## Exercise instructions
Since only part of the records is wanted, repeat exactly the lines from the one containing "camera in the image above?" through the last line, both included.

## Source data

>>>>

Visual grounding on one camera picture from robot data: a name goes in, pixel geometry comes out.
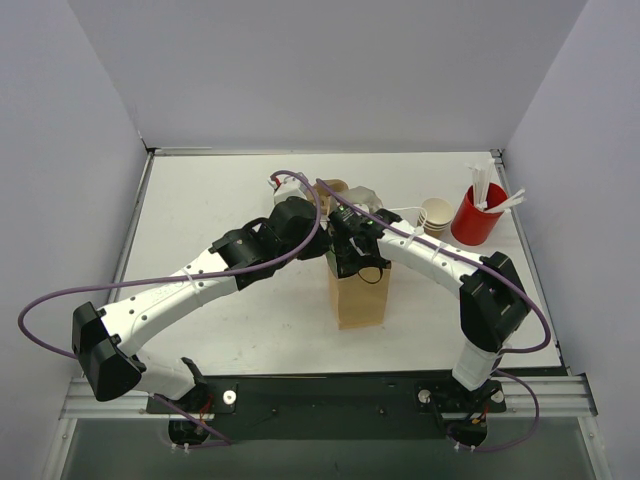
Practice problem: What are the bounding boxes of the brown paper bag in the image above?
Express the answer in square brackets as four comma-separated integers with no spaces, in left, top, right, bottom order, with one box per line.
[323,185,426,331]

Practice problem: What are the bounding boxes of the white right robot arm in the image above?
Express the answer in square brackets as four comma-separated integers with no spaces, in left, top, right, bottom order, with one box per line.
[328,204,531,391]

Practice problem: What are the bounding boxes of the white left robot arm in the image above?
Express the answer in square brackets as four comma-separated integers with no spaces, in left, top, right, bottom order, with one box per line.
[72,197,329,412]

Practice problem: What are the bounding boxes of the brown pulp cup carrier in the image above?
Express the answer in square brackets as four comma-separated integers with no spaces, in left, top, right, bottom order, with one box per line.
[307,178,351,221]

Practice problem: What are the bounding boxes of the stack of paper cups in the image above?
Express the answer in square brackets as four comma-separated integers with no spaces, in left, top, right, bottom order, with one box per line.
[417,197,454,238]

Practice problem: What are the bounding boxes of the red cylindrical holder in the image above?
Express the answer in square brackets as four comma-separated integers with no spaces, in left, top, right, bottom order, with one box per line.
[451,186,503,246]

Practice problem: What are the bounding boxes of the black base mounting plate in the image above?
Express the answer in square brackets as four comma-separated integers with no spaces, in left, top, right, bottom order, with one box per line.
[146,370,506,442]

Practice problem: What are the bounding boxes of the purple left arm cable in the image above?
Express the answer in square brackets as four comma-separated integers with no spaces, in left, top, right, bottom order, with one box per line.
[17,169,322,359]

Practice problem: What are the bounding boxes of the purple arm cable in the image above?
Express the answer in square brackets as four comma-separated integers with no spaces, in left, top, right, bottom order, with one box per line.
[17,169,322,359]
[313,177,551,354]

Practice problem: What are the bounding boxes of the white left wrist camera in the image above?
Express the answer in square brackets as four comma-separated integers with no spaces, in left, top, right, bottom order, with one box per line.
[268,175,308,205]

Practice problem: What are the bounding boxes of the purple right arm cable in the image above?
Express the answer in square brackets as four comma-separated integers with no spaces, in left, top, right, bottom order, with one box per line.
[313,177,551,354]

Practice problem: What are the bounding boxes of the aluminium frame rail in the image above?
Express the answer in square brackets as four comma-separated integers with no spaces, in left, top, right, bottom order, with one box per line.
[59,376,596,420]

<<<<

## Your solution
Practice problem: What are the bounding boxes of the white left wrist camera in the image above?
Express the answer in square brackets as four comma-separated integers with no spaces, in left, top, right, bottom order, with one box per line.
[268,175,308,205]

Practice problem: What are the bounding boxes of the purple right arm cable in the image above?
Express the answer in square brackets as four comma-separated integers with no spaces, in left, top, right, bottom order, with one box per line.
[313,177,551,354]

Practice problem: What are the bounding boxes of the aluminium frame rail in the image above?
Express the answer in square brackets as four comma-separated integers with no spaces, in left, top, right, bottom order, with one box per line.
[59,376,596,420]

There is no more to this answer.